Any cheese with similar textural characteristics could technically stand-in for chèvre, though you won't be able to replicate the flavor with cheese from the milk of another animal as the distinctive tanginess comes from a fatty acid-specific to goat's milk.
Feta, a crumbly but creamy Greek sheep's milk cheese, makes a good option to replace chèvre. Instead of fresh chèvre, try ricotta, cream cheese, or mascarpone. Replace aged chèvre with similarly aged sheep or cow milk cheese for a compatible texture.
When incorporating chèvre in a cheese platter, start with the youngest, softest, mildest cheese and proceed to the strongest, driest, most mature cheese. Chèvre must be at room temperature to display its full range of flavors and aromas, so take it out of the refrigerator at least 30 minutes prior to serving time.
Arguably, the best way to enjoy chèvre is on a fresh French baguette with a glass of wine. A crisp Sauvignon pairs well with younger chèvre, and when aged, a woody chardonnay makes a good companion. A fruity red will complement a warmed goat cheese.
Chèvre softens but won't completely melt when you heat it. This makes it good to use in pasta dishes and on pizza. Depending on its age (remember, younger is softer), chèvre can be spread on crackers for making canapés, or used as an ingredient in salads.
With aged chèvre, you want an equal amount of rind with each serving. Cut rounds of chèvre into wedge-shaped sections (similar to pizza slices), slice cylinders into rounds, and portion pyramids into vertical wedges.
Store unopened chèvre in its store packaging in the refrigerator for up to three months. Once opened, you can keep a fresh chèvre in an air-tight plastic container for a couple of weeks. Wrapped aged varieties in parchment or wax paper, then the second layer of foil or plastic. You can freeze tightly wrapped fresh chèvre for a couple of months; thaw it slowly in the refrigerator.
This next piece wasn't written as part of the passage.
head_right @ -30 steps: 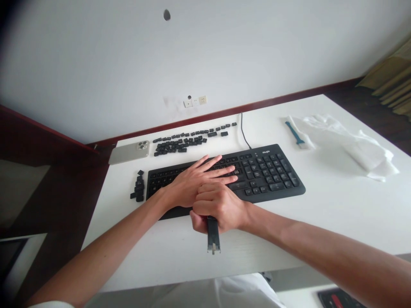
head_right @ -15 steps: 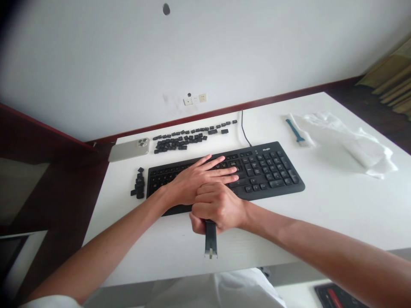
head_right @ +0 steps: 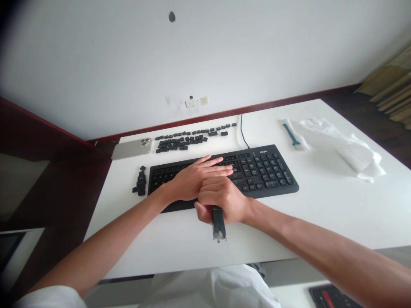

Chèvre is a fairly easy cheese to make at home, provided you can get fresh goat's milk. You can marinate store-bought chèvre for versatile hors d'oeuvres or incorporate it into recipes spanning the meal, from appetizers to desserts.
Types of Chèvre Cheese
Young fresh chèvre is a creamy cheese with no rind; it's often sold in tubs or logs in the grocery store. It may come seasoned with peppercorns or herbs. Aged goat cheese becomes harder and crumblier depending on how long it's left to ripen; you often see it in wheels, and it may be coated in edible ash. It's possible to find many common varieties of cheese in a goat version as well, such as blue, brie, cheddar, and Gouda.